■ **Instructions to follow**
Repeat the listing exactly. The images do not belong in the copy.

■ **Information shown**
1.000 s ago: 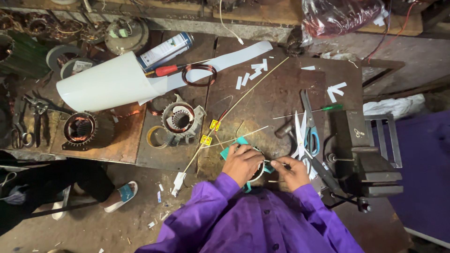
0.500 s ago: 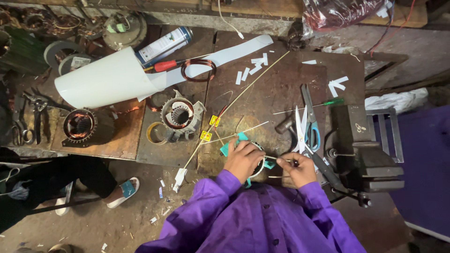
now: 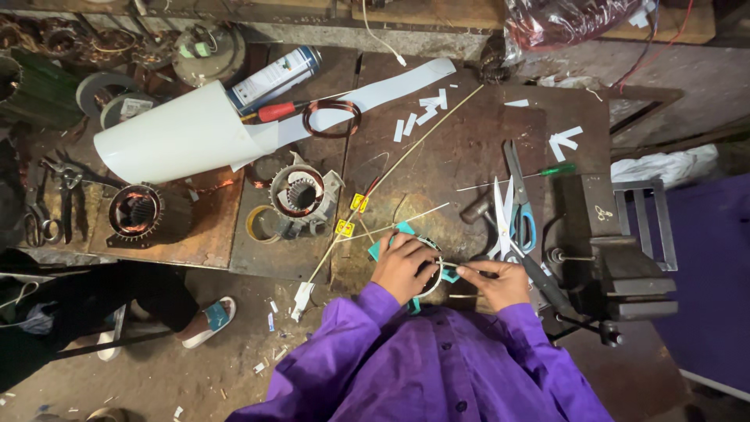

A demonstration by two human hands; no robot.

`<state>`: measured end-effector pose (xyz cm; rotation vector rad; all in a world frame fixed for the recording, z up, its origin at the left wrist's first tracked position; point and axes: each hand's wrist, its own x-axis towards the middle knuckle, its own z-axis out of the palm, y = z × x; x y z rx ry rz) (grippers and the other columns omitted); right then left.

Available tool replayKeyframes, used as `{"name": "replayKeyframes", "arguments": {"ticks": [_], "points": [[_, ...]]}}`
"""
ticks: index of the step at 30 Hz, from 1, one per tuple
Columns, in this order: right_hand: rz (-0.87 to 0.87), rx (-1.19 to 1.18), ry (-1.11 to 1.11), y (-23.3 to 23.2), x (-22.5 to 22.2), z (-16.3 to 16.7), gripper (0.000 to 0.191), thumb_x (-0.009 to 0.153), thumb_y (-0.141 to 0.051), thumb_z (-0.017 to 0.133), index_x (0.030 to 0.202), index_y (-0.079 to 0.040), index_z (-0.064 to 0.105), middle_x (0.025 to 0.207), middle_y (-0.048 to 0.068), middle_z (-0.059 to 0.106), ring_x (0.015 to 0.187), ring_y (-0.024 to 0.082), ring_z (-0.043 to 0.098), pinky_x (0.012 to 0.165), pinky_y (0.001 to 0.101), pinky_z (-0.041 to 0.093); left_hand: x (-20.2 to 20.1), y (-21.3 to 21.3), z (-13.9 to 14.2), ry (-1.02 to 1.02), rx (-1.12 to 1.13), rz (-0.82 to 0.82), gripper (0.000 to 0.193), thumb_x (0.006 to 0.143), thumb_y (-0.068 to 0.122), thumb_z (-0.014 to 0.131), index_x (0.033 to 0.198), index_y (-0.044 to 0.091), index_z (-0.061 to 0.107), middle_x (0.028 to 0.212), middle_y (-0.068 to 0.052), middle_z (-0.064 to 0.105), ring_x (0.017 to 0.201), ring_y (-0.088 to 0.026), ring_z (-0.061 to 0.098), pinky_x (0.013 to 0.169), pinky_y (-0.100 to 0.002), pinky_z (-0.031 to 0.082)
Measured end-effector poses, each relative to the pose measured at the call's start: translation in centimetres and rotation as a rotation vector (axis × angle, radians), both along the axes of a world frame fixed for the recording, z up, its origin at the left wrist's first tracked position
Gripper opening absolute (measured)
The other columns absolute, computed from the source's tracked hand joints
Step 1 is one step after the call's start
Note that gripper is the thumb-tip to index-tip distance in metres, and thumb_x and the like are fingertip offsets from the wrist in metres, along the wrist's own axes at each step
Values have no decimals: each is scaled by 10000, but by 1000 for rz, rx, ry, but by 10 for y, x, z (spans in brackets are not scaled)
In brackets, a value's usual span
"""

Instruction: The person winds copper wire around a stator core, using a wooden stick to press the wire into slots. They repeatedly insert the wire, adjust its position, and use the stick to compact the winding.

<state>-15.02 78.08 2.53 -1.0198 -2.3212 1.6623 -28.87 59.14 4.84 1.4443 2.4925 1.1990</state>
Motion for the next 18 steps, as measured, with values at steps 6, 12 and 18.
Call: {"name": "replayKeyframes", "arguments": {"ticks": [6,12,18], "points": [[-46,-96,50,5,2,-7,201,799,-187,857,943,-49,835,715,-11,720,625,50,565,589,237,481,1,1,4,-32,-20,15,171,836,260,780,975,162,765,986,10,718,1076,-210,591,1073,-472,340],[-73,-38,12,8,7,-25,239,816,-215,869,981,-44,843,694,14,662,593,65,492,542,253,413,4,3,3,-17,45,37,138,840,263,781,930,160,772,1020,-13,673,1092,-241,577,1044,-452,362],[-476,-93,140,27,52,-39,422,1089,-353,689,1098,69,704,877,75,686,738,133,591,667,272,456,7,10,3,-190,66,513,139,762,226,817,847,134,755,1078,-75,617,1129,-319,527,1017,-464,358]]}}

■ **Exercise output**
1.000 s ago: 
0.500 s ago: 
now: 

A demonstration by two human hands; no robot.

`<state>`: measured end-effector pose (xyz cm; rotation vector rad; all in a world frame fixed for the recording, z up, its origin at the left wrist's first tracked position; point and axes: each hand's wrist, its own x-axis towards the middle knuckle, its own z-axis out of the palm, y = z × x; x y z rx ry rz) (grippers and the other columns omitted); right then left.

Available tool replayKeyframes, used as `{"name": "replayKeyframes", "arguments": {"ticks": [_], "points": [[_, ...]]}}`
"""
ticks: index of the step at 30 Hz, from 1, one per tuple
Columns, in this order: right_hand: rz (-0.87 to 0.87), rx (-1.19 to 1.18), ry (-1.11 to 1.11), y (-23.3 to 23.2), x (-22.5 to 22.2), z (-16.3 to 16.7), gripper (0.000 to 0.191), thumb_x (-0.009 to 0.153), thumb_y (-0.141 to 0.051), thumb_z (-0.017 to 0.133), index_x (0.030 to 0.202), index_y (-0.079 to 0.040), index_z (-0.064 to 0.105), middle_x (0.025 to 0.207), middle_y (-0.048 to 0.068), middle_z (-0.059 to 0.106), ring_x (0.015 to 0.187), ring_y (-0.024 to 0.082), ring_z (-0.043 to 0.098), pinky_x (0.012 to 0.165), pinky_y (0.001 to 0.101), pinky_z (-0.041 to 0.093); left_hand: x (-20.2 to 20.1), y (-21.3 to 21.3), z (-13.9 to 14.2), ry (-1.02 to 1.02), rx (-1.12 to 1.13), rz (-0.82 to 0.82), gripper (0.000 to 0.193), thumb_x (0.006 to 0.143), thumb_y (-0.068 to 0.122), thumb_z (-0.014 to 0.131), index_x (0.033 to 0.198), index_y (-0.044 to 0.091), index_z (-0.061 to 0.107), middle_x (0.028 to 0.212), middle_y (-0.068 to 0.052), middle_z (-0.064 to 0.105), ring_x (0.017 to 0.201), ring_y (-0.088 to 0.026), ring_z (-0.061 to 0.098), pinky_x (0.013 to 0.169), pinky_y (-0.100 to 0.002), pinky_z (-0.031 to 0.082)
Measured end-effector poses, each relative to the pose measured at the call's start: translation in centimetres and rotation as a rotation vector (axis × angle, radians), both along the axes of a world frame fixed for the recording, z up, its origin at the left wrist's first tracked position
Gripper opening absolute (measured)
The other columns absolute, computed from the source's tracked hand joints
Step 1 is one step after the call's start
Note that gripper is the thumb-tip to index-tip distance in metres, and thumb_x and the like are fingertip offsets from the wrist in metres, along the wrist's own axes at each step
Values have no decimals: each is scaled by 10000, but by 1000 for rz, rx, ry, but by 10 for y, x, z (spans in brackets are not scaled)
In brackets, a value's usual span
"""

Instruction: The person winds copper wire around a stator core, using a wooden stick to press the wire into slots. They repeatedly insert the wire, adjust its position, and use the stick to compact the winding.

<state>-15.02 78.08 2.53 -1.0198 -2.3212 1.6623 -28.87 59.14 4.84 1.4443 2.4925 1.1990</state>
Motion for the next 18 steps, as measured, with values at steps 6, 12 and 18.
Call: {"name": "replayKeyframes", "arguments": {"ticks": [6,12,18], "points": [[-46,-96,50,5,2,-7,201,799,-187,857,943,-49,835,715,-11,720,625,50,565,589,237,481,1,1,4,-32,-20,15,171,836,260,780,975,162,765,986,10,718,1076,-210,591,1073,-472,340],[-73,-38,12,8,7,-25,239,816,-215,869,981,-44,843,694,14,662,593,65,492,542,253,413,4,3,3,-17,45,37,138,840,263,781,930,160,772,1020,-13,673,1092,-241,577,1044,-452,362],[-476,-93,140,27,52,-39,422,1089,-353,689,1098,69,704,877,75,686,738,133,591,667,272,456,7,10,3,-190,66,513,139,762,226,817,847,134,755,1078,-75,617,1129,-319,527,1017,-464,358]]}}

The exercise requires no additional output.